Lord of the Flies Introduction

Before The Hunger Games, there was William Golding's 1954 Lord of the Flies.

Well, okay, before there was The Hunger Games, there was reality TV and the 1996 Japanese novel (and later movie) Battle Royale. But you have to admit, the premise is similar: a bunch of kids end up on an island/ arena and turn into vicious savages in about, oh, five minutes.

Just like The Hunger Games, Lord of the Flies was a great success—although we're not convinced that Suzanne Collins is going to follow in William Golding's steps by winning a Nobel Prize for Literature for "illuminat[ing] the human condition of the world today." (Love ya, Suze.)

Lord of the Flies is an allegory (essentially a story with a moral), about…well, something—jump ahead to our Lord of the Flies summary if you can't wait. People can't seem to decide exactly what. It's either about the inherent evil of man, or psychological struggle, or religion, or human nature, or the author's feelings on war (Golding was in the Navy during WWII), or possibly all of the above.

Just as Lord of the Flies wasn't the last kids-stuck-on-an-island story, it wasn't the first. Golding was responding to another novel, The Coral Island, written by R.M. Ballantyne in 1857. In The Coral Island, some white, European boys end up on an island and use Christianity to "conquer" the "heathen ways" of the Polynesian natives.

Naturally, this was a huge success in Victorian England—but Golding wasn't so impressed. His Lord of the Flies, which uses many of the same character names that Ballantyne did, shows almost the opposite scenario: instead of the boys conquering the heathen wild, the heathen wild conquers the boys.

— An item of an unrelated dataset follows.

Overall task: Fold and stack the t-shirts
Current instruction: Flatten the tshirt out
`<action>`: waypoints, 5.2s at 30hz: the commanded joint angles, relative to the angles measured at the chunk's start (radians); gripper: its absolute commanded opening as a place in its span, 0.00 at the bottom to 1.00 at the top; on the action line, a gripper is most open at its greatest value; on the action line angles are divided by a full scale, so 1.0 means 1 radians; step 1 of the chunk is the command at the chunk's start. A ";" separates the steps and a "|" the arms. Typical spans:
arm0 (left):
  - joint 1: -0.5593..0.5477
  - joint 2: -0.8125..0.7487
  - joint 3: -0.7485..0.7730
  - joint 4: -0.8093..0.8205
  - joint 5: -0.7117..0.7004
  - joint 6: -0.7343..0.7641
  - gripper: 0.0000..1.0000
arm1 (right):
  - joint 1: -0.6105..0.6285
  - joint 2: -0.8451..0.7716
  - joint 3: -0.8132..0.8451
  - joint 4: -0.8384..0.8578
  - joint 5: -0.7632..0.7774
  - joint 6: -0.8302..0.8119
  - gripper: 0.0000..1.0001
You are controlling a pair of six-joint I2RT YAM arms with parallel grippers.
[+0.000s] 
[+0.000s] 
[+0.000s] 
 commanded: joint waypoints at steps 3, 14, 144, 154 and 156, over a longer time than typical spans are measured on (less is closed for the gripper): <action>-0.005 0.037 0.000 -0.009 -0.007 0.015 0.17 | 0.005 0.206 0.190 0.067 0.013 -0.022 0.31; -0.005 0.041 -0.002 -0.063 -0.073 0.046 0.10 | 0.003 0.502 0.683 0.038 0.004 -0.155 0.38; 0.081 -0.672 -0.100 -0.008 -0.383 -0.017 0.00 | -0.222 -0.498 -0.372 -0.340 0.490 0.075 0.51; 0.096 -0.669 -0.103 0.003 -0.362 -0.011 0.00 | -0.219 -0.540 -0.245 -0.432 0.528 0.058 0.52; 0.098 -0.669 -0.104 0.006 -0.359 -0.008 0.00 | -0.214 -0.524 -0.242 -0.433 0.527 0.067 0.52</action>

Yep, it's about as creepy as it sounds.

 

What is Lord of the Flies About and Why Should I Care?

"Surely we've evolved past the days of gladiatorial combat and public executions," you say.

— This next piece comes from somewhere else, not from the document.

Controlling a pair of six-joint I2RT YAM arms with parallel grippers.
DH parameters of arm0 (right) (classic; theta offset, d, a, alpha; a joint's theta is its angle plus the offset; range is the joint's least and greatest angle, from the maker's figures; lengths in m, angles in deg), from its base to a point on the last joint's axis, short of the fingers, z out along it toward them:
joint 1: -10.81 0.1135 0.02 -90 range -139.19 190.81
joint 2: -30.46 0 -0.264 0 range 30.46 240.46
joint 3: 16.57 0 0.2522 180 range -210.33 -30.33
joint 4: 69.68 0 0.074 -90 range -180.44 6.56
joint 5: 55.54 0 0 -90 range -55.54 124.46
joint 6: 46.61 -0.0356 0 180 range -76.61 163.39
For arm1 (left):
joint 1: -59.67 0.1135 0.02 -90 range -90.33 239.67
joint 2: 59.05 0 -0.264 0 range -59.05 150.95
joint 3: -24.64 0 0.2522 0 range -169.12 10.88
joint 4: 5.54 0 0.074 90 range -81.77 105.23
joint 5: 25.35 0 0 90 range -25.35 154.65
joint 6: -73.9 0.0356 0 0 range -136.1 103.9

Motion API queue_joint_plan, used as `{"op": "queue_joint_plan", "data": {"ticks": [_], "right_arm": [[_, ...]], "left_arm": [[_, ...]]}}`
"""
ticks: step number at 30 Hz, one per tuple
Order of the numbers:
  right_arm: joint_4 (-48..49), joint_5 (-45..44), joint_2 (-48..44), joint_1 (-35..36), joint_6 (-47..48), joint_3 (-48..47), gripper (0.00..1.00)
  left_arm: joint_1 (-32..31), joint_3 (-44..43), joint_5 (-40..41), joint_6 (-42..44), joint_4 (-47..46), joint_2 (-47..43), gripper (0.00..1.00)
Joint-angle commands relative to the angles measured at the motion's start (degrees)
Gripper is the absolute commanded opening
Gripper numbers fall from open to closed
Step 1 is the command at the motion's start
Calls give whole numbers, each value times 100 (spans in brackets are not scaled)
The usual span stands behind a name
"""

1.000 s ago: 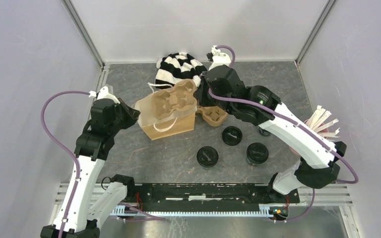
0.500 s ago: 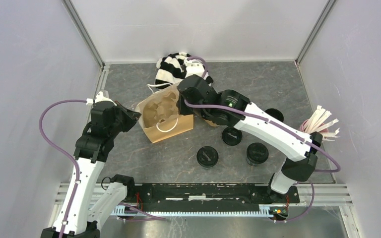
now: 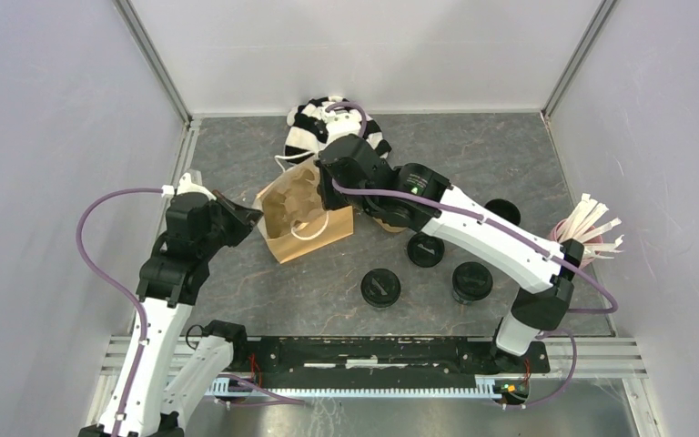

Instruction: Pack the takeout coffee

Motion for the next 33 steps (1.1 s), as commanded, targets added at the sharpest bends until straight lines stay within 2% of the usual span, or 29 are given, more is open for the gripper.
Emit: {"op": "queue_joint_plan", "data": {"ticks": [1, 5, 9, 13, 15, 21, 33], "right_arm": [[386, 479, -159, -250, 621, 161, 0], [216, 680, -243, -540, 782, 3, 0], [514, 974, -334, -581, 872, 297, 0], [177, 1121, -77, -593, 1065, -202, 0], [-88, 860, -42, -605, 1202, -400, 0], [172, 839, -85, -601, 1478, -67, 0], [744, 1512, 210, -340, 845, 348, 0]], "left_arm": [[4, 122, -338, 445, -11, -122, 2], [-9, 109, -266, 652, 78, -199, 2], [-20, 213, -455, 628, -37, -200, 2], [-40, 190, -438, 704, -51, -176, 2], [-48, 211, -423, 740, -45, -191, 2], [-57, 288, -421, 809, -34, -240, 2], [-53, 66, -618, 523, -172, -63, 2]]}}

Um. When's the last time you were in a movie theater? Played a video game? Watched TV? From Saw VII to Resident Evil 6, we love our violence. Sure, we come up with "civilized" ways to vent our bloodlust, like WWF and football and thumb wrestling on the six-hour school trip to D.C. But, says William Golding, put a bunch of kids on an island, with no governing authorities, no societal structure, and no consequences, and all that civilization breaks down.

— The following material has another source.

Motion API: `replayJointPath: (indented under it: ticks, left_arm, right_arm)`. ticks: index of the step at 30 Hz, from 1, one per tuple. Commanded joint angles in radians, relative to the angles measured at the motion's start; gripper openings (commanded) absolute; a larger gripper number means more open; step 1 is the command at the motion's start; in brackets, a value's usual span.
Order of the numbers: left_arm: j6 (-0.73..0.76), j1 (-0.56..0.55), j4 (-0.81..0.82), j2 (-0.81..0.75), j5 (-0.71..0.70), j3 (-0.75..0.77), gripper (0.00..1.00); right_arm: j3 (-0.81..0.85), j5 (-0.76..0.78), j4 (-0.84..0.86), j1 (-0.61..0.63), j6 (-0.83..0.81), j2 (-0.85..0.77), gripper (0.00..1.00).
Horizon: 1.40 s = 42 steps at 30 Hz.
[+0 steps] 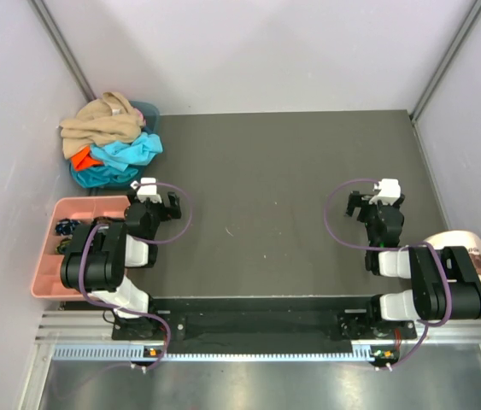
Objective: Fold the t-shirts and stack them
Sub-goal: Grab crumpled tshirt from bin with the left arm
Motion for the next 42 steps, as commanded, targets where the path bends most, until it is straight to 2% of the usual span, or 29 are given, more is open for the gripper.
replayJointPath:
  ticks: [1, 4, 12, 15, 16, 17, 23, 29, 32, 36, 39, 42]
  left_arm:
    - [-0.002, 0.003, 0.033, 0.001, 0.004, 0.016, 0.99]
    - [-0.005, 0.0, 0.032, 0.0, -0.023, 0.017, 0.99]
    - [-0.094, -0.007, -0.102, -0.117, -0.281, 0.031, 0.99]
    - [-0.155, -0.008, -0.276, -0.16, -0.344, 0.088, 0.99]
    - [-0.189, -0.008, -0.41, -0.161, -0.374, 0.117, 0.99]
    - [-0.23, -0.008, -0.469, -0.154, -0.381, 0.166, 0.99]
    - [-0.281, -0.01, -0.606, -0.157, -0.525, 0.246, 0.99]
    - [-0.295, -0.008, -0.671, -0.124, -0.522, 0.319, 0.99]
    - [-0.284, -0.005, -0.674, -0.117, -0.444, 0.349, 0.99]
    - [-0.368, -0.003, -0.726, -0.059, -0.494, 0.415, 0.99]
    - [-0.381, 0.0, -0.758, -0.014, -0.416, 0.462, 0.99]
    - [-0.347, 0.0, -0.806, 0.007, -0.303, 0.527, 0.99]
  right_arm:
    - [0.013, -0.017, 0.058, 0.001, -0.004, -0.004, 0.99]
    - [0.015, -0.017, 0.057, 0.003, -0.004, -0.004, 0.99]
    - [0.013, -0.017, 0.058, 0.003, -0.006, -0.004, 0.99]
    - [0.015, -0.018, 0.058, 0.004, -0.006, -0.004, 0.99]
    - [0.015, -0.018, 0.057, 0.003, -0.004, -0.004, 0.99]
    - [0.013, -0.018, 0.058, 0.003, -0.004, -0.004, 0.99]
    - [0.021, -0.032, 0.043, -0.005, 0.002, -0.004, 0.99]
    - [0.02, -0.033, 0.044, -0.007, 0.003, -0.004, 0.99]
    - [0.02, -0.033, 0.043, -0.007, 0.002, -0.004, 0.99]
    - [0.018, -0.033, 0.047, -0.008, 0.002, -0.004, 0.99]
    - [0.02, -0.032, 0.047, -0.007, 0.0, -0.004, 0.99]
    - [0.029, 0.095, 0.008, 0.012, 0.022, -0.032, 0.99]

You think that's just fiction? In 1971 Philip Zimbardo, a professor of psychology at Stanford University, decided to run an experiment. The plan was to take some volunteer undergraduates and stick them in a simulated prison in the basement of the psychology building for two weeks. Some were guards, and some were prisoners. The guards were armed with wooden batons, uniforms, and mirrored-sunglasses. The prisoners were forced to wear different clothing and referred to only by numbers.

If you've ever been to middle school, you can probably guess what happened. The "guards" started to think of themselves as real guards—and the prisoners as real prisoners. Things got way out of hand way too fast, with "prisoners" suffering abuse, degradation, and humiliation from the newly sadistic "guards." There were hunger strikes and restrictions to solitary confinement. It got so bad that Zimbardo ended the experiment early.

After only six days.

So before you write off Lord of the Flies as unrealistic and pat yourself on the back for thinking that if you were stranded on a desert island you'd be forming cooperatives and making netting out of vines, think about the Stanford Prison Experiment. It seems that college students being stuck in a basement isn't a situation so unlike young boys stranded on an island—they both show us that human nature can be ugly stuff.